アジア人としてのアイデンティティ2018.07.17


W杯での「世界を敵に回した」「世界から非難ごうごう」
は、対ベルギー戦での善戦後「世界が称賛!」に(一部?)変わりましたが、メディアの自国たたきの報道は受け入れるのに「日本のメディアの称賛記事は信用できない」という人もいるようです。* 

  多数の観戦者や解説者が「この試合はすぐに片がつく」「スペイン対ロシア戦、クロアチア対デンマーク戦に続いて、また退屈な試合か」と思っていたところに、「緊張、ドラマチック、サプライズ、そして最後にハラハラの素晴らしい試合だった」と予想外に試合内容がよかったこともありますが、「Samurai Blueは試合には負けたがファンのハートをつかんだ」というのには、勝ち目のないunderdogが優勝候補を相手に奮闘したという感動的なストーリーがあったから。それも、ヨーロッパのチームに対しアジアのチームが。

「アジアの誇り」


 Jリーグから移籍する選手が多いタイでのサッカー人気は、日本でも知られているかと思いますが、シンガポールやマレーシアでもサッカー熱は高く、プレミアリーグのファンが多いです。ベトナムも、あちこちから歓声が聞こえてくるので外を見たら、近くのカフェやレストランで集まってスポーツ観戦しているらしく、テレビをつけたらサッカーの国際試合をやっていたなんてことも。

 東南アジアの人は日本人よりも体が小さいですし、ベルギー戦で「巨漢相手に小さい選手ががんばっている姿はアジアの人に勇気を与えるだろうな」と思っていたのですが、試合後、南アジアの人からの称賛が多かったのは予想外でした。

 インドのサッカー選手やファンが「全アジア人に勇気と誇りを与えた」「日本のおかげでアジアサッカーを誇れる日」「8強に進むべきはベルギーでなく日本」とツイートし、「日本がアジアの心をつかんだ5つの理由(そしてアジアのサッカーを1ランク押し上げた)」といった称賛記事が。とくにインドでは多数。

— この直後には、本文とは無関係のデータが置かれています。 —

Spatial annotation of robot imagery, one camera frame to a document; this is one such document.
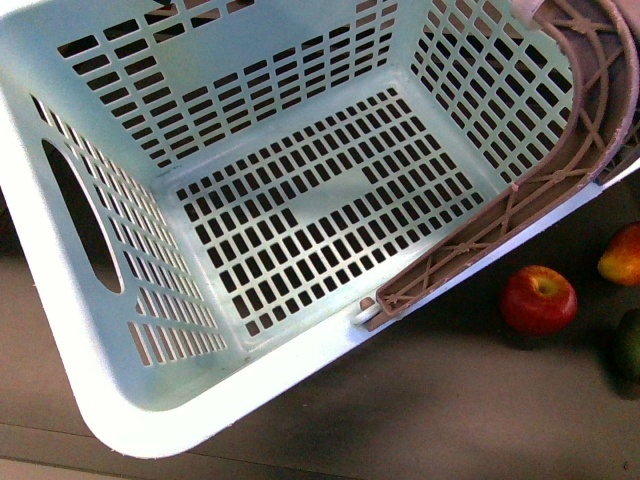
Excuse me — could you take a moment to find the black display tray front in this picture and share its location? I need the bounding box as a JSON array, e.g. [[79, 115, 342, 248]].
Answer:
[[1, 175, 639, 479]]

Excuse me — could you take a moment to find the red apple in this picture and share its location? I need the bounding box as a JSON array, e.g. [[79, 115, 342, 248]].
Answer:
[[499, 265, 578, 337]]

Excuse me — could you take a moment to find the light blue plastic basket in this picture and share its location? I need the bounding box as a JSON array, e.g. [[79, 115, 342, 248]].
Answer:
[[0, 0, 640, 461]]

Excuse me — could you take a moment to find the red yellow mango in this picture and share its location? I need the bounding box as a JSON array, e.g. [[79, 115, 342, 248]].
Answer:
[[597, 222, 639, 286]]

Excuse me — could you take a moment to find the brown basket handle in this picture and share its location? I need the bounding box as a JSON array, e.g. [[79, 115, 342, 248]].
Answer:
[[357, 1, 639, 331]]

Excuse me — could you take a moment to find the white zip tie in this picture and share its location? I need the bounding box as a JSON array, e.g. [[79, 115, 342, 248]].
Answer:
[[511, 0, 543, 27]]

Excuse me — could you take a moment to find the green avocado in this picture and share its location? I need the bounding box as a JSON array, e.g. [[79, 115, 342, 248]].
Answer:
[[613, 308, 639, 383]]

 バングラデッシュの新聞も「ヨーロッパやアメリカ、アフリカからの世界の強豪を相手に闘うアジアの国は皆そうだが、日本は劣勢だった。身体の大きさ、スタミナ、スキル、経験、サッカー文化において日本は劣っていた。しかし、知性と『やってやる』という2つの面で相手に劣ることはなかった。身体の大きさという点では、日本はダビデでベルギーはゴリアテ。**  空中戦ではゴリアテが有利であるのは言うまでもない。<中略>しかし、日本は、アジアの軽量級の希望の灯りとなった。選手はフェアプレイの勝者として、ファンは模範的な観客として、胸を張って帰国すればいい。Salute to Japan!」

 「アジアのサッカーをもっと強くしたい、盛り上げたい」という気概も感じられますが、

身体的なハンディをアジアのアスリートやファンたちも日ごろから悔しく思っているんです。そして、南アジアの人が同じアジア人として日本の活躍を応援してくれ、誇りに思ってくれている。(でも、日本は欧米ばかり見る?)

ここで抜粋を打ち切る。